## [TASK INSTRUCTIONS]
Which lines run from the line with "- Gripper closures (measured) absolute" through the line with "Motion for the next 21" in the entries below? Print them exactly, both ends included, and nothing more.

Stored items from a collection
········

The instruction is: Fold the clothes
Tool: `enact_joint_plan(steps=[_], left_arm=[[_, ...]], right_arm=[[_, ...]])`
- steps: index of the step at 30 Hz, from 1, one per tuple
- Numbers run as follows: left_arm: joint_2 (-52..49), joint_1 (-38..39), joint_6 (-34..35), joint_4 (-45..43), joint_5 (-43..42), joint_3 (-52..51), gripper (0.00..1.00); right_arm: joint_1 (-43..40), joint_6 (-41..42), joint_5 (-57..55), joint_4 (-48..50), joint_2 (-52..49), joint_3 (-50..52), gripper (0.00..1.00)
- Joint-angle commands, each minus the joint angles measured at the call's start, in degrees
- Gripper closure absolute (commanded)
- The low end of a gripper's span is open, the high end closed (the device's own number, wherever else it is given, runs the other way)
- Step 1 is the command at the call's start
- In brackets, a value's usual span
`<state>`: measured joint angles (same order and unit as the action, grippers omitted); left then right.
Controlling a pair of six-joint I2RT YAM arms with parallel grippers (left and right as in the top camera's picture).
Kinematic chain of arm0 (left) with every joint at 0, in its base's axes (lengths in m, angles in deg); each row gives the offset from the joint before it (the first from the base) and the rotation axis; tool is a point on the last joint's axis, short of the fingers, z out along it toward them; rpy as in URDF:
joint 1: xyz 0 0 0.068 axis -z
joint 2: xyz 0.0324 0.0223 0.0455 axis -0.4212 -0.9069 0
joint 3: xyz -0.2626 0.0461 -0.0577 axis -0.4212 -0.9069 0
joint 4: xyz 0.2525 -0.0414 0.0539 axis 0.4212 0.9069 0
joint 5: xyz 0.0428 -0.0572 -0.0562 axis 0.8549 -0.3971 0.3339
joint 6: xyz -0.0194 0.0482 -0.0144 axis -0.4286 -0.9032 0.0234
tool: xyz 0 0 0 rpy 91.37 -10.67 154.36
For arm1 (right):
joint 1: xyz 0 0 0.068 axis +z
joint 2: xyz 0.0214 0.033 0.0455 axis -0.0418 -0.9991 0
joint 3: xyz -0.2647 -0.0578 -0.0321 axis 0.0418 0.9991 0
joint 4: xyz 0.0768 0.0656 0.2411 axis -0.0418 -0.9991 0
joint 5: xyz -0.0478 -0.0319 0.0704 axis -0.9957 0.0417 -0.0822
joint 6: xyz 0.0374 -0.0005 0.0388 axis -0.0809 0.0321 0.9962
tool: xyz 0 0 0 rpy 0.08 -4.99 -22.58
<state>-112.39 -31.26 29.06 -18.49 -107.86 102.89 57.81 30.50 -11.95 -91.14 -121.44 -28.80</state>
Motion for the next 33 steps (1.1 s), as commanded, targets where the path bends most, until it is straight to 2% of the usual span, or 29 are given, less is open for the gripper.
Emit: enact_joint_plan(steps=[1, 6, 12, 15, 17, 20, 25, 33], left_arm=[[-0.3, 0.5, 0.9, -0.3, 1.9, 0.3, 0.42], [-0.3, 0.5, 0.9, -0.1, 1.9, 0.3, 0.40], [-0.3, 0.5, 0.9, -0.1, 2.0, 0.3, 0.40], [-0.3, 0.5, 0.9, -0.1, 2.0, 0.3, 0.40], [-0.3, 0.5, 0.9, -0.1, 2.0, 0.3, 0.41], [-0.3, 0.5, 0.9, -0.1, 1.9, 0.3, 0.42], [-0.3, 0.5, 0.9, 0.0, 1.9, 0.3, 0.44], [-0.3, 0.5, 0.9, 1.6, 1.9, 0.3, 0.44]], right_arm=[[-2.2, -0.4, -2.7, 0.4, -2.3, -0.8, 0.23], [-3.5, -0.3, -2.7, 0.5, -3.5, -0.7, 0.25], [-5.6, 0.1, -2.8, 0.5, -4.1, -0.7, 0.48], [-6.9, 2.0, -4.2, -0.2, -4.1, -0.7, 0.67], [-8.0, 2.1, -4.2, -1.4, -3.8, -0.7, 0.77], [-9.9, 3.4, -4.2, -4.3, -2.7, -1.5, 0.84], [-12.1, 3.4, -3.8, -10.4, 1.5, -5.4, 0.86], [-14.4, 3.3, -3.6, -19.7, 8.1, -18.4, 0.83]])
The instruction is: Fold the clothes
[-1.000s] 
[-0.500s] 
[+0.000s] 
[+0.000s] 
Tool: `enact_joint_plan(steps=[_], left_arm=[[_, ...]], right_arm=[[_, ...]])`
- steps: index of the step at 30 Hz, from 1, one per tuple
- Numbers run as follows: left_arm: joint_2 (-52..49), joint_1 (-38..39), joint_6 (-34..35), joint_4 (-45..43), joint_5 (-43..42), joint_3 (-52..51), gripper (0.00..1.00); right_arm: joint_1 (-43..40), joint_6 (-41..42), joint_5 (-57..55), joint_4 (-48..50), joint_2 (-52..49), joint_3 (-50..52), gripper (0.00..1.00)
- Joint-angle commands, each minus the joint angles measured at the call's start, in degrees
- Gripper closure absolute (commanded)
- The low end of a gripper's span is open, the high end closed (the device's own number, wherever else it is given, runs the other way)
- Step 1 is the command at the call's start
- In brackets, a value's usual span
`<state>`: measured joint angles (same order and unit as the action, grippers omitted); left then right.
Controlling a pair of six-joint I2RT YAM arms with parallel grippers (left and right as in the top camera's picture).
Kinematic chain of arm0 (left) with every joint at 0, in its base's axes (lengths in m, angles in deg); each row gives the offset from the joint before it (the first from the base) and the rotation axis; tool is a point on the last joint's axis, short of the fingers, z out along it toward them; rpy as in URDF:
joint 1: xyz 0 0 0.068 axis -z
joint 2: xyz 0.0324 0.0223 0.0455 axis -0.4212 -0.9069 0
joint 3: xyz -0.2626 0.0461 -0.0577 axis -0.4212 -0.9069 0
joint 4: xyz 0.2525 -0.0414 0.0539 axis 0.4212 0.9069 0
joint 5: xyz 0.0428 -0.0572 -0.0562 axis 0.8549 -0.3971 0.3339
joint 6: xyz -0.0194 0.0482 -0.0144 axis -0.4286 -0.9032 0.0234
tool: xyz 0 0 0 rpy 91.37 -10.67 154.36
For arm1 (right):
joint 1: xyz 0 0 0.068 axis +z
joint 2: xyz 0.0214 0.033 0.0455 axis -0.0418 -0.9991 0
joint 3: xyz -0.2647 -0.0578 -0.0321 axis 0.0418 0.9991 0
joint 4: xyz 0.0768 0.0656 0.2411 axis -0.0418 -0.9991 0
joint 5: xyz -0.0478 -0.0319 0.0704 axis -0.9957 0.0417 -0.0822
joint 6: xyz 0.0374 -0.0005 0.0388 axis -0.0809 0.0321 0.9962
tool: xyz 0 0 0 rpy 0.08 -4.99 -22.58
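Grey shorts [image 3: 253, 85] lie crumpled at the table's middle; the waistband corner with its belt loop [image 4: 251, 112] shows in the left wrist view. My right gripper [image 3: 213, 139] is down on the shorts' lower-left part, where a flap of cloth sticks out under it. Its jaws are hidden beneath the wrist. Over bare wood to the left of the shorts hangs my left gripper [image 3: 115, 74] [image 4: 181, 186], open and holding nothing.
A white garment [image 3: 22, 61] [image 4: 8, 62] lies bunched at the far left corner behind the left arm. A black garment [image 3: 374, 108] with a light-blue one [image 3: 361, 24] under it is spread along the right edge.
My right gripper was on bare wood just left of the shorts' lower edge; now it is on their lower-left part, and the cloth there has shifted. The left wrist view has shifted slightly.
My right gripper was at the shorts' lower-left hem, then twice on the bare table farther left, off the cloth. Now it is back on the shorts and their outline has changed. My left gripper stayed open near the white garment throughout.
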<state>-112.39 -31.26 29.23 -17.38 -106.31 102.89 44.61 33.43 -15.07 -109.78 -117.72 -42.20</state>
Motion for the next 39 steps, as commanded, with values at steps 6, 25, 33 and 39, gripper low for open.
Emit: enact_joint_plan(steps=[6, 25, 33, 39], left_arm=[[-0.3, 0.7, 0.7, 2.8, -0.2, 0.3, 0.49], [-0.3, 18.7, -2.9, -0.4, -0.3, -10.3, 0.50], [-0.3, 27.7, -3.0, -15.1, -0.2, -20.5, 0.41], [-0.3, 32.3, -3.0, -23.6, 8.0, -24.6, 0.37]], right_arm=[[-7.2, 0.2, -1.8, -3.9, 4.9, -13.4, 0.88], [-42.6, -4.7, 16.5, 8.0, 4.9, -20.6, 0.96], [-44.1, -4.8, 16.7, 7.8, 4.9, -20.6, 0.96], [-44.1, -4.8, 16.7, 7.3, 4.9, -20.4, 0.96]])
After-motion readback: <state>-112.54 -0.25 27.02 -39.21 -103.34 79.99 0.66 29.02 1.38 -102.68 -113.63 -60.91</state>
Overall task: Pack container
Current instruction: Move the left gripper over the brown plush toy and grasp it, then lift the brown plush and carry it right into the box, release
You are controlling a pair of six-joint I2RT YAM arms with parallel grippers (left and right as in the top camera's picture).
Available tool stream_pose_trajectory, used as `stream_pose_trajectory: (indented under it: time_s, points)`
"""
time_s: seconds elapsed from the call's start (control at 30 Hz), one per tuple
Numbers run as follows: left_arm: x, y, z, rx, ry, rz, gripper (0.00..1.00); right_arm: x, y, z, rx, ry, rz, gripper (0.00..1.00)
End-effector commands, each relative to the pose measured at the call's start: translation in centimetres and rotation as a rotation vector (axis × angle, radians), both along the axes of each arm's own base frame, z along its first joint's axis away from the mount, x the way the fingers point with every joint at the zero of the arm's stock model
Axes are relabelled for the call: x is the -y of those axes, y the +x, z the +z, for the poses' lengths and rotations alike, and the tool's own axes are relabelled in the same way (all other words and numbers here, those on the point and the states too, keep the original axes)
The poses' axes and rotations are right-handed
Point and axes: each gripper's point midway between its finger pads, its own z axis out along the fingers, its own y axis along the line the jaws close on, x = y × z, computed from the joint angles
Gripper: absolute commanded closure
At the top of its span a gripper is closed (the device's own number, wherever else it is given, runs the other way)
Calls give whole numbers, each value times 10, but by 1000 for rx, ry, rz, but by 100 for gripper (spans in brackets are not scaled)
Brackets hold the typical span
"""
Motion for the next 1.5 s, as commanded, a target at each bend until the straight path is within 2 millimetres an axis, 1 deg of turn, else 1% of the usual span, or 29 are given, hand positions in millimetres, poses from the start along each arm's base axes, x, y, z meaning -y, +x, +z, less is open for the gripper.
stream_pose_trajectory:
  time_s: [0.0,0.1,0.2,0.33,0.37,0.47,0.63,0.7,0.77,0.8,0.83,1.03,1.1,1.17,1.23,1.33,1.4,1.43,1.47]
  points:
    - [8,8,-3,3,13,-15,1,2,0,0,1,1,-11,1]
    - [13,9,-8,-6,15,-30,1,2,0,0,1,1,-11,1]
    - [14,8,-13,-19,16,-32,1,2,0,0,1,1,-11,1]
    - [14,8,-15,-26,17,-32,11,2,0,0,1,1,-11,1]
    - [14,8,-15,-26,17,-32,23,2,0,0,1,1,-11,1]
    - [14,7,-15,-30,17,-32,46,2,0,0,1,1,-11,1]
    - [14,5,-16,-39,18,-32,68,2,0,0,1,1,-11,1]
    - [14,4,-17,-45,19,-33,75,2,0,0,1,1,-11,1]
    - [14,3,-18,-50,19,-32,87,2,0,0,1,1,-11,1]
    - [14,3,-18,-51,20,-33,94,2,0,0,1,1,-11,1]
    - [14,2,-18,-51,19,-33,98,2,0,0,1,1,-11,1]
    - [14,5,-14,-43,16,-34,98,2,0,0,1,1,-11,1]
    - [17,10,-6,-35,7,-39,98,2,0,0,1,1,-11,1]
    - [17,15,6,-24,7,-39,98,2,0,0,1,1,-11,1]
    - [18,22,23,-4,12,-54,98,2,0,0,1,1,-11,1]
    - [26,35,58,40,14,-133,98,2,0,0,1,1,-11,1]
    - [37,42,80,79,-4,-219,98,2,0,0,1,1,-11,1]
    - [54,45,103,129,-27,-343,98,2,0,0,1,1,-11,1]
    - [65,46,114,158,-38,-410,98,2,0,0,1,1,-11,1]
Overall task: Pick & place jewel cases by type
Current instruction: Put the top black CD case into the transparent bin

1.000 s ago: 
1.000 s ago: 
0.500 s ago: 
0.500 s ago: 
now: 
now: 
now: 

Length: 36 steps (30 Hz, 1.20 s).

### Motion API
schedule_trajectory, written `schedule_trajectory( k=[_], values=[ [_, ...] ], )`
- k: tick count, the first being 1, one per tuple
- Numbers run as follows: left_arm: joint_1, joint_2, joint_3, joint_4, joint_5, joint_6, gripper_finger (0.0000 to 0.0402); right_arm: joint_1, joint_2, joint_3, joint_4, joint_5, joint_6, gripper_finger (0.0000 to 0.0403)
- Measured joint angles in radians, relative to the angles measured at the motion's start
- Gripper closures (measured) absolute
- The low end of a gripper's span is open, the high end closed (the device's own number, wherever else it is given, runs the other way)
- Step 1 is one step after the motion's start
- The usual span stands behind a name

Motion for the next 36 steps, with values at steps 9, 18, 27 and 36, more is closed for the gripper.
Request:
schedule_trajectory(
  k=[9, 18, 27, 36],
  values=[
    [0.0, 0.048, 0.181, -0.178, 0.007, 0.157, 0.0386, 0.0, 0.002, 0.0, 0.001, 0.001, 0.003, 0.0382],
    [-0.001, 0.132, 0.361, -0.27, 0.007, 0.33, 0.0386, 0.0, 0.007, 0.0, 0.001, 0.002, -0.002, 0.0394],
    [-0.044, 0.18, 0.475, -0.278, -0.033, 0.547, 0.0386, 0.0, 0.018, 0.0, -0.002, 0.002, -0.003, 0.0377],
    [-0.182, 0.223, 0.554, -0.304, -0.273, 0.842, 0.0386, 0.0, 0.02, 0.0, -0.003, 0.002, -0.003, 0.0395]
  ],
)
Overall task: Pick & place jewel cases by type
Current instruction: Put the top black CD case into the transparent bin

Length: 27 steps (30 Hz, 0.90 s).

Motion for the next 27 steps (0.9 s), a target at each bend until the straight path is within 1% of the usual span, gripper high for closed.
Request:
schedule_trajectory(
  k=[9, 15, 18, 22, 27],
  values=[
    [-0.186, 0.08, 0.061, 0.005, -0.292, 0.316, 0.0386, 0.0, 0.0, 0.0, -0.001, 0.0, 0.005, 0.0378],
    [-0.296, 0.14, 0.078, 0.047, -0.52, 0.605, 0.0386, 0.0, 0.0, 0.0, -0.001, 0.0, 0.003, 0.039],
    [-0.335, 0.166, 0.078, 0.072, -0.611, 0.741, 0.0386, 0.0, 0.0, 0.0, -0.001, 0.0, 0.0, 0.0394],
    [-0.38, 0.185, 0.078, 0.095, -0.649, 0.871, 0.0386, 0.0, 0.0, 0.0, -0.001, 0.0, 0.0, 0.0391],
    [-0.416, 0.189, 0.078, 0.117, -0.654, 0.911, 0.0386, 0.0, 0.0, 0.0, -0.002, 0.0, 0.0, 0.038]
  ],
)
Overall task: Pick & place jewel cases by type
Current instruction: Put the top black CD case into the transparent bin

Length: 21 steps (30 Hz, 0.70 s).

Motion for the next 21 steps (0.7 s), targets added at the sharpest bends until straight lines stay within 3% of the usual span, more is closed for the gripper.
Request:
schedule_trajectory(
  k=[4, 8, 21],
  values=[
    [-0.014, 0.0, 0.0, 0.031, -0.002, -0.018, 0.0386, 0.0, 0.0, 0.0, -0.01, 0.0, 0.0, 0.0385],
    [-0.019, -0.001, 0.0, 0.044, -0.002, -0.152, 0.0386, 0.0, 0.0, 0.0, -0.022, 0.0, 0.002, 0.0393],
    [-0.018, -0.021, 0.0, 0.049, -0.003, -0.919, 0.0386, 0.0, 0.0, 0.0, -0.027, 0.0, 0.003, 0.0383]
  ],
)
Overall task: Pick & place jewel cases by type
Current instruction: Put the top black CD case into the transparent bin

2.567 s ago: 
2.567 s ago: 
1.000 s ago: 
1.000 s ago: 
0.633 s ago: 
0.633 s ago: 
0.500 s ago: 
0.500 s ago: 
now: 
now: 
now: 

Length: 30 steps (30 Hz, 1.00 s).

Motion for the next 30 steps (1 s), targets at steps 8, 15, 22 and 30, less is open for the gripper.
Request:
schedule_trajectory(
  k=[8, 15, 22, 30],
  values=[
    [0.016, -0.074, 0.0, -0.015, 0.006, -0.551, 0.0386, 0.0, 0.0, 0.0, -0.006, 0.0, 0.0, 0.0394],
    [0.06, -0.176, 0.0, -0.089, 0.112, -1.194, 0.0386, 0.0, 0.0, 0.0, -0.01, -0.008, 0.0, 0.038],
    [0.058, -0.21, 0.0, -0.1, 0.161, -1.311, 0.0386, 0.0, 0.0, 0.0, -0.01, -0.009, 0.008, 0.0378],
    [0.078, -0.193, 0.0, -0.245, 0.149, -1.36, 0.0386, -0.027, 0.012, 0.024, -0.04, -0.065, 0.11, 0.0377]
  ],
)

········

## [REPLY]
- Gripper closures (measured) absolute
- The low end of a gripper's span is open, the high end closed (the device's own number, wherever else it is given, runs the other way)
- Step 1 is one step after the motion's start
- The usual span stands behind a name

Motion for the next 36 steps, with values at steps 9, 18, 27 and 36, more is closed for the gripper.
Request:
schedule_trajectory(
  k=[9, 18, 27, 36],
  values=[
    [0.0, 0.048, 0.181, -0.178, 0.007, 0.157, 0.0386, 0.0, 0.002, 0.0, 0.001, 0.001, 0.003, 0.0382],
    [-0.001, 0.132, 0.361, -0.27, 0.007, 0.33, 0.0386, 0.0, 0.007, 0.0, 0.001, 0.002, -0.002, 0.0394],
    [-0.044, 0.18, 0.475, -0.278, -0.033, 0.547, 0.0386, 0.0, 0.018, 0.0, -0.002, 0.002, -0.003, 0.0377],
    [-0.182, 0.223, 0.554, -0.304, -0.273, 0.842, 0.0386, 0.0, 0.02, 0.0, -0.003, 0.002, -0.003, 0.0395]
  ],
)
Overall task: Pick & place jewel cases by type
Current instruction: Put the top black CD case into the transparent bin

Length: 27 steps (30 Hz, 0.90 s).

Motion for the next 27 steps (0.9 s), a target at each bend until the straight path is within 1% of the usual span, gripper high for closed.
Request:
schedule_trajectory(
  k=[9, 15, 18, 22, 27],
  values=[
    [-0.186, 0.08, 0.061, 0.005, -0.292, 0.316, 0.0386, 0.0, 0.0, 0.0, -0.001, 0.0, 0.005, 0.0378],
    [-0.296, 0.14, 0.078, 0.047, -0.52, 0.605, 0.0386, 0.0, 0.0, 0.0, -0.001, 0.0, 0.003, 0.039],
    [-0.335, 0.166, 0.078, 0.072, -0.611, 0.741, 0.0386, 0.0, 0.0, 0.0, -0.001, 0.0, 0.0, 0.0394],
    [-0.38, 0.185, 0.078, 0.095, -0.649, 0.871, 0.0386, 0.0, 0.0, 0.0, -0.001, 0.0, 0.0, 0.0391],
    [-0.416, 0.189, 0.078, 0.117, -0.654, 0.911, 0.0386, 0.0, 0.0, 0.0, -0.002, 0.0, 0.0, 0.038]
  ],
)
Overall task: Pick & place jewel cases by type
Current instruction: Put the top black CD case into the transparent bin

Length: 21 steps (30 Hz, 0.70 s).

Motion for the next 21 steps (0.7 s), targets added at the sharpest bends until straight lines stay within 3% of the usual span, more is closed for the gripper.

Nothing more will be written for this answer.